Fund managers started waiving their fees. For example, the managers of the T. Rowe Price Cash Reserves Fund, a prime fund yielding 0.01 percent on Oct. 1, would have seen its return fall to -0.07 percent without management subsidies.
In August, Vanguard announced that it would close its only prime money fund, the $125 billion Vanguard Prime Money Market Fund and convert it to a short-term government securities fund. Vanguard followed by closing down two municipal money funds. In July, Northern Trust Institutional Funds closed down its prime fund. Fidelity closed down two prime funds in June after those funds lost 30 percent of their assets during March.
As money fund managers work to reconfigure their business, industry experts expect to see more efforts by the Fed to institute permanent reforms and safeguards.
“Money funds had seen a series of reforms after the financial crisis that went into effect over the last decade. This was the first test of those, and the jury’s still out,” said Peter Crane, chief executive of Crane Data.

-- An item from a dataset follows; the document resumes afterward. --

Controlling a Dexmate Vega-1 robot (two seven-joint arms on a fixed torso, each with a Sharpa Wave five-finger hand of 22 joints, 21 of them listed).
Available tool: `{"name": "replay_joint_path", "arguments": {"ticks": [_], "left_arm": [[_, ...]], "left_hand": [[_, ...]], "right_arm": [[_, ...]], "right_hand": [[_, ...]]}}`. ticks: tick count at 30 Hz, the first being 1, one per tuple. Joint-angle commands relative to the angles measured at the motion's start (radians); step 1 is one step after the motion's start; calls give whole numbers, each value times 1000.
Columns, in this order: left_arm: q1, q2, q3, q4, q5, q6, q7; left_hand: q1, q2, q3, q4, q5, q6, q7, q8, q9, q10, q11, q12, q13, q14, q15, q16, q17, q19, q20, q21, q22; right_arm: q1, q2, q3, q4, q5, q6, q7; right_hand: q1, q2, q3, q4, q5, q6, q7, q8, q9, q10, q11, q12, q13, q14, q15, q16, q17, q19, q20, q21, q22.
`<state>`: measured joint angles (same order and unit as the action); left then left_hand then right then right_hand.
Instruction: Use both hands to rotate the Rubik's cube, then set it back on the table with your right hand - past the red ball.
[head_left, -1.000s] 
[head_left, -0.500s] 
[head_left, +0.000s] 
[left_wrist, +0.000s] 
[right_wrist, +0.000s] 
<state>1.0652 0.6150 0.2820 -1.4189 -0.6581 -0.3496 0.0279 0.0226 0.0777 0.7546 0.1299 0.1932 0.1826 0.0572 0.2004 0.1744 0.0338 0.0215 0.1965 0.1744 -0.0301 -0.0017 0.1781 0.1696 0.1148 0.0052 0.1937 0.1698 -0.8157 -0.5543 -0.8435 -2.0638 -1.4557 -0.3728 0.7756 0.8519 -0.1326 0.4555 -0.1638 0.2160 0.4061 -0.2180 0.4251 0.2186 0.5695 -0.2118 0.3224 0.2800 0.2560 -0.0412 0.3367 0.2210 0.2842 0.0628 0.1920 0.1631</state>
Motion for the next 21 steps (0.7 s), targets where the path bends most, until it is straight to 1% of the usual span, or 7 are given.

In the meantime, money fund assets and yields have plummeted. For the last week of September, the Investment Company Institute reported a drop of $10.3 billion in assets, the 16th weekly decline in 19 weeks. The current yield for Crane Data’s index of the 100 top prime funds averages about 0.03 percent. And after posting annual returns of 1.58 percent for 2018 and 1.93 percent for 2019, the year-to-date annualized return for the index is just 0.48 percent. “It’s just going to keep going lower,” Mr. Crane said.
Investors might consider bank money-market accounts, which are insured by the Federal Deposit Insurance Corporation. Some accounts offer annual yields of 0.7 percent or more, according to Bankrate.com. That amounts to at least $70 a year on a $10,000 deposit. By contrast, uninsured money market mutual funds yielding 0.01 percent would return just $1 annually on that investment.